Work order - Which lines of the entries below hold the word "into"? Report each of them.

Stored items:
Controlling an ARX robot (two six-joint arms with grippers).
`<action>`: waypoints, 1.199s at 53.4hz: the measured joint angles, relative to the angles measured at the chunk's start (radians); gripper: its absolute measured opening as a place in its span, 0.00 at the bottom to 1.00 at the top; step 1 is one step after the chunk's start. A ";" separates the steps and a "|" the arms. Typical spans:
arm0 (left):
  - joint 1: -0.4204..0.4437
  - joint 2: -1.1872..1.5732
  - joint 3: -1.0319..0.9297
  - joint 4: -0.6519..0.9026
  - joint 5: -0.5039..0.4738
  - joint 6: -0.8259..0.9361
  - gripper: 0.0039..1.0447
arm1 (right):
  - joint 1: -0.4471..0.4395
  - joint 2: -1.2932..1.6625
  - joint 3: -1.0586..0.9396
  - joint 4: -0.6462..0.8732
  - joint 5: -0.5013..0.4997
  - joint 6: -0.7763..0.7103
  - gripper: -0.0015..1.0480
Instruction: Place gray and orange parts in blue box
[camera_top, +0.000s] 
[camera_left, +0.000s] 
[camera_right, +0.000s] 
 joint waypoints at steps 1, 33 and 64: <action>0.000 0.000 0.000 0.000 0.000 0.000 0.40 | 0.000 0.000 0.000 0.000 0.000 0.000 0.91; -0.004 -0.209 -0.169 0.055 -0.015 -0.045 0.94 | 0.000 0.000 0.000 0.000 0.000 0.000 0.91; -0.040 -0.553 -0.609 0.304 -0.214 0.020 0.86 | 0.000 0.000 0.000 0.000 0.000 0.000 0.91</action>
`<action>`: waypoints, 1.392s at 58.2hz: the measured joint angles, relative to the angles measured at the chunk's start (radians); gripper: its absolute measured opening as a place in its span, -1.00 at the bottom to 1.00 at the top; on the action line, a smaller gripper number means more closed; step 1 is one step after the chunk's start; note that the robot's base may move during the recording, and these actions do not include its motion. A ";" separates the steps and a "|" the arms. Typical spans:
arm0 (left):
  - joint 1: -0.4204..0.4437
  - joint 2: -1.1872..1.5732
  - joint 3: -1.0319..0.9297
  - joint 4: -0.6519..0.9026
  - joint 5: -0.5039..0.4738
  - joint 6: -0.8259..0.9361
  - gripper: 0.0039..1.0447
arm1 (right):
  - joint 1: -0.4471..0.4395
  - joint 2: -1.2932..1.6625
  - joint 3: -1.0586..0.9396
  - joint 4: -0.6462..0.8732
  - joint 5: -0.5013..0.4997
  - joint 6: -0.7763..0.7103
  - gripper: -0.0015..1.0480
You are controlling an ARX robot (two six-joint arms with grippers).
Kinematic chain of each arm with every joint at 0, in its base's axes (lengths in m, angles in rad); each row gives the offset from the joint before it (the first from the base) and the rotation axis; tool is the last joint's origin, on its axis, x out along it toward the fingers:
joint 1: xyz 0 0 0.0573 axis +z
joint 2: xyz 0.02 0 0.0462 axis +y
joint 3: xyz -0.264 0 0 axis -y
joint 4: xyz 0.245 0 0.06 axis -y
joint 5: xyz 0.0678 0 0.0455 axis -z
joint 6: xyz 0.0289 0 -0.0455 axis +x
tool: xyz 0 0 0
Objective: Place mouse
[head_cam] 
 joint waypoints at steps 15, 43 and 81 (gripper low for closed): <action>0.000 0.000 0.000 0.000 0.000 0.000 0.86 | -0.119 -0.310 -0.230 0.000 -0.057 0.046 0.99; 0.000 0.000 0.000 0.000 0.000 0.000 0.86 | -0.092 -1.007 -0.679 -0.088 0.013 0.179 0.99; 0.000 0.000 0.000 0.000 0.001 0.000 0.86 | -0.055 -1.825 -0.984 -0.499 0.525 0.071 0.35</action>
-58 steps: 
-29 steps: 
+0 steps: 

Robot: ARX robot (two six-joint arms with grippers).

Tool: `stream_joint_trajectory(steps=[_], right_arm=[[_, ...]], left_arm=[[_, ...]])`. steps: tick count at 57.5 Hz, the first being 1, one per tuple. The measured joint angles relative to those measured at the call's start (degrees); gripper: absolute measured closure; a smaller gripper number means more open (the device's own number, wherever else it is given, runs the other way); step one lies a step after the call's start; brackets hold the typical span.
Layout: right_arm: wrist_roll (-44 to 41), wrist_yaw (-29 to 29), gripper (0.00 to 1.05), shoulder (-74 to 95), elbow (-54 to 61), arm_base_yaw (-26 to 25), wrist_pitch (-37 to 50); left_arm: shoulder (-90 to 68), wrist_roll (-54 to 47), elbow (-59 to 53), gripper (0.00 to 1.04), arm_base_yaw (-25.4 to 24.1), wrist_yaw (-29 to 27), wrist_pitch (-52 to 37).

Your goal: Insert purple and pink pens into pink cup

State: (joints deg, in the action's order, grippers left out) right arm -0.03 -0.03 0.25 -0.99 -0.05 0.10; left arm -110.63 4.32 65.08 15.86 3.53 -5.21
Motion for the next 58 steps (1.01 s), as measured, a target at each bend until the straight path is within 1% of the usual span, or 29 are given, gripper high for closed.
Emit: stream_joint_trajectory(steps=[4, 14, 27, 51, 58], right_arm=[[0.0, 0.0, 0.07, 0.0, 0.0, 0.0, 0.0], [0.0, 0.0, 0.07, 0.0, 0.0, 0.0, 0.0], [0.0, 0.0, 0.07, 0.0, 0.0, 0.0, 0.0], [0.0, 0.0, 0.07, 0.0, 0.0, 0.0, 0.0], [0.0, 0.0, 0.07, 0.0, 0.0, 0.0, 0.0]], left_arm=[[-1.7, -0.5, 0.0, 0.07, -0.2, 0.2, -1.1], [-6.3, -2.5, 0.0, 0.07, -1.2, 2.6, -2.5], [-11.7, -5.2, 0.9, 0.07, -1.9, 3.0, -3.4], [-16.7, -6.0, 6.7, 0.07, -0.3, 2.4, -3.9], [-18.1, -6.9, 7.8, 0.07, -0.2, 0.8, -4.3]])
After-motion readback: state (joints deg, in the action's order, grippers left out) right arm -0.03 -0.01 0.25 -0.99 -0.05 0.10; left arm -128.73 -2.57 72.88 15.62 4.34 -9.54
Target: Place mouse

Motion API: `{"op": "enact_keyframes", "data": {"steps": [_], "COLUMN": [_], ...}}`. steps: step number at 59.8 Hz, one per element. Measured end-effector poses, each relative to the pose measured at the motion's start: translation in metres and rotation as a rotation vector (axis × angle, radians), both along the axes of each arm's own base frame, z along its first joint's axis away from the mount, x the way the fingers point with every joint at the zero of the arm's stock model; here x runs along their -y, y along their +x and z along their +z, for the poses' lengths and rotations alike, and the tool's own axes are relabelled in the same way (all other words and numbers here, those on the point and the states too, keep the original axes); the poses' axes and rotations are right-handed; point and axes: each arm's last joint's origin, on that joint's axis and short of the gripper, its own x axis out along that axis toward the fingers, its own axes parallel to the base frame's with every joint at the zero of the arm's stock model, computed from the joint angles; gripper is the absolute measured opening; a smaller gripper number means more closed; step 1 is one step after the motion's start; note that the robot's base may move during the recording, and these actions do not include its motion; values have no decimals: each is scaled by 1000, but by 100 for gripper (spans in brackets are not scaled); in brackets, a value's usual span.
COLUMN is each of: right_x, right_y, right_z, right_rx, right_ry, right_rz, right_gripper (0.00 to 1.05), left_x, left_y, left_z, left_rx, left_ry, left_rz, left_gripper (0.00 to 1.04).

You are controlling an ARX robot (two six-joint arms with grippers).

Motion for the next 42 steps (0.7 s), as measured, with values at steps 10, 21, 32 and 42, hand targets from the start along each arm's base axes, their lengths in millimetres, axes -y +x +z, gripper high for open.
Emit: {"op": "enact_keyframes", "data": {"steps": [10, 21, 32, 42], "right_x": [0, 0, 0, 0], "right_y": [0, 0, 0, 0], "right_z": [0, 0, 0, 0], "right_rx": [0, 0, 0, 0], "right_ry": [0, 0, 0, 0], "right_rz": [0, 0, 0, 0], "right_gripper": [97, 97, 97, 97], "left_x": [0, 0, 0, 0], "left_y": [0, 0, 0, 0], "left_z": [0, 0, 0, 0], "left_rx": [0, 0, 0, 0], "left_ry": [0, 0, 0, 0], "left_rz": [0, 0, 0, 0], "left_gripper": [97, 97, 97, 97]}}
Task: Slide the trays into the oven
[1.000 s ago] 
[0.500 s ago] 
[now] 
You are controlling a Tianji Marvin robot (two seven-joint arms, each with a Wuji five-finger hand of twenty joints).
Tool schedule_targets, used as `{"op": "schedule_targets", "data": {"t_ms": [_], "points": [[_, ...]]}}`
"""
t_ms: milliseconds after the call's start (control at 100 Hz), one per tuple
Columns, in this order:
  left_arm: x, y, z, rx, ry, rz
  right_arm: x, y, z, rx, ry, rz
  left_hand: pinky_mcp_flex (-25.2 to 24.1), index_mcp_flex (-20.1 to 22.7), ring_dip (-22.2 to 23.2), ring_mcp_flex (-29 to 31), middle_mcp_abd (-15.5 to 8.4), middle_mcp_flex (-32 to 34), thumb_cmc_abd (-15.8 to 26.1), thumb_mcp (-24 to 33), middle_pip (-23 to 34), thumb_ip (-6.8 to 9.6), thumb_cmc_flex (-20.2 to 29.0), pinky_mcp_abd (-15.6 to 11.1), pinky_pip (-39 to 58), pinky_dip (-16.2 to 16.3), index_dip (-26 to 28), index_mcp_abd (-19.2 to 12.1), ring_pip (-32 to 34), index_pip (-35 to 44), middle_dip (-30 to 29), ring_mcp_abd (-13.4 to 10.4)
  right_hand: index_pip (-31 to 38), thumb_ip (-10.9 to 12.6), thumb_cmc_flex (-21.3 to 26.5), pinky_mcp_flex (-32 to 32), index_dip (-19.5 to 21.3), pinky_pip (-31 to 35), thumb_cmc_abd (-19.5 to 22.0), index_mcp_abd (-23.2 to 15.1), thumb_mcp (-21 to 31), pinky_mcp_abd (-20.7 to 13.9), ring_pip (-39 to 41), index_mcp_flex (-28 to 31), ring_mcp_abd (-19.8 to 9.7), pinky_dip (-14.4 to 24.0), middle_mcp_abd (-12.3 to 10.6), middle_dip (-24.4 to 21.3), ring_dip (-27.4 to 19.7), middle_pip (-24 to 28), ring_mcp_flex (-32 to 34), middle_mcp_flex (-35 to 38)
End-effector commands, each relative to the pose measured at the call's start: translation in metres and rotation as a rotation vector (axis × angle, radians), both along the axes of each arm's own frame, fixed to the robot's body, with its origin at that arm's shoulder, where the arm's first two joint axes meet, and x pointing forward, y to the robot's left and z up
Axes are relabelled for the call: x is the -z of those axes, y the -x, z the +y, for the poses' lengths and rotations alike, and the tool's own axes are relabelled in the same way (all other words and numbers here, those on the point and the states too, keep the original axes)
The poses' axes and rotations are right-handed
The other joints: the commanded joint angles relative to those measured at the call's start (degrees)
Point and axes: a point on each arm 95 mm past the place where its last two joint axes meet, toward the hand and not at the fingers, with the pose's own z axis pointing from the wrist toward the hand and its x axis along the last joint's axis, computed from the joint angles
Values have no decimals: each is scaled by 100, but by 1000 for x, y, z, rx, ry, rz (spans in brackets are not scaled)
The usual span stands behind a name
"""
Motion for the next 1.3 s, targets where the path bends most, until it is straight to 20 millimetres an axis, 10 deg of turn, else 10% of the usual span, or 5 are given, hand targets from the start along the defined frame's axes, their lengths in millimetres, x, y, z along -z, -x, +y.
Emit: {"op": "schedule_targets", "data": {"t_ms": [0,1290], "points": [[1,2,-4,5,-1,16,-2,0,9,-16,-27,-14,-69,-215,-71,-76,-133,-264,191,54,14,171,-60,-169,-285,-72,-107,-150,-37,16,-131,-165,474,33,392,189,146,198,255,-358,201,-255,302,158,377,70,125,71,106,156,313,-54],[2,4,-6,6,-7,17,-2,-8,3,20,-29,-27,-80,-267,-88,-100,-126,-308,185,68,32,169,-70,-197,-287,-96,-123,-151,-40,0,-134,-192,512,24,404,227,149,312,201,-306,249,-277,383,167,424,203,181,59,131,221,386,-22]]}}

Answer box -
Your goal: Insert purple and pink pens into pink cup
Task: Slide the trays into the oven

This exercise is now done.